Requirement
Could you copy every line from the material below in which "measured" appears?

Provided material
◇ ◇ ◇ ◇ ◇ ◇ ◇

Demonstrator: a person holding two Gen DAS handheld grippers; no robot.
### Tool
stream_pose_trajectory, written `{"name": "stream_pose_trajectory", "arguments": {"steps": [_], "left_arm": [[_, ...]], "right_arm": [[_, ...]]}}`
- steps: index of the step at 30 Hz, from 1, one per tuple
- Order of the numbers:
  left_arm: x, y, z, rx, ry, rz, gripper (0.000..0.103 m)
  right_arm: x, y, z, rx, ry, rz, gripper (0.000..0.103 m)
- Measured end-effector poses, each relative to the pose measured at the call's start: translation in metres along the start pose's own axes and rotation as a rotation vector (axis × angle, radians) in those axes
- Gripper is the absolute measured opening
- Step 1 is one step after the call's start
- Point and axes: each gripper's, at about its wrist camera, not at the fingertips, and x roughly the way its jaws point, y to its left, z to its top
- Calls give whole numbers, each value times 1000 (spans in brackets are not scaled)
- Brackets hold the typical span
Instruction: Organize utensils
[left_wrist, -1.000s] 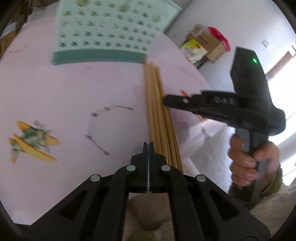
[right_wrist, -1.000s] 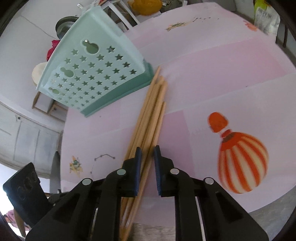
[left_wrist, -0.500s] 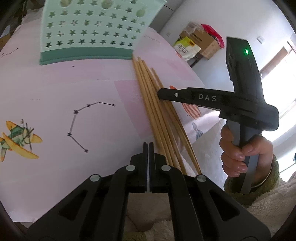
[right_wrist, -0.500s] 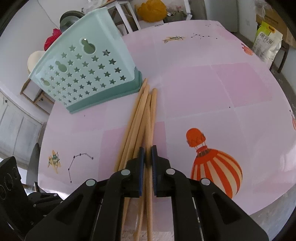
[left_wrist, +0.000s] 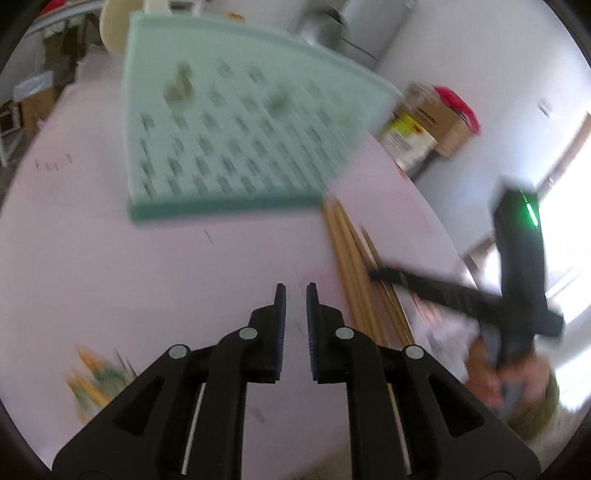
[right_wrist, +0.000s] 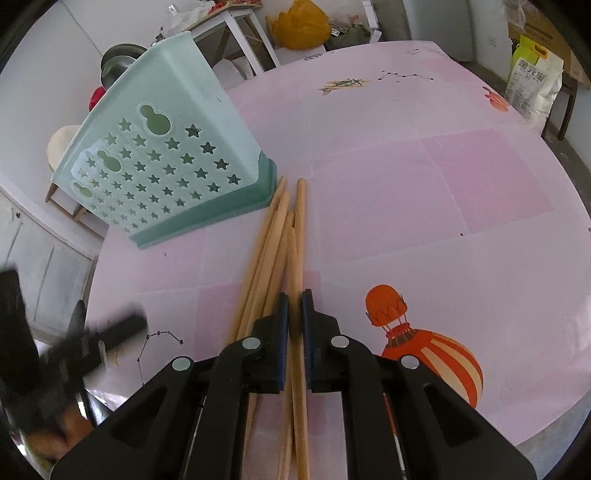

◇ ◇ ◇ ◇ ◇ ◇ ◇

Solution for this exercise
- Measured end-effector poses, each relative to the pose measured at the call's start: translation in metres along the start pose's own axes and rotation as a rotation vector (axis × angle, radians) in those axes
- Gripper is the absolute measured opening

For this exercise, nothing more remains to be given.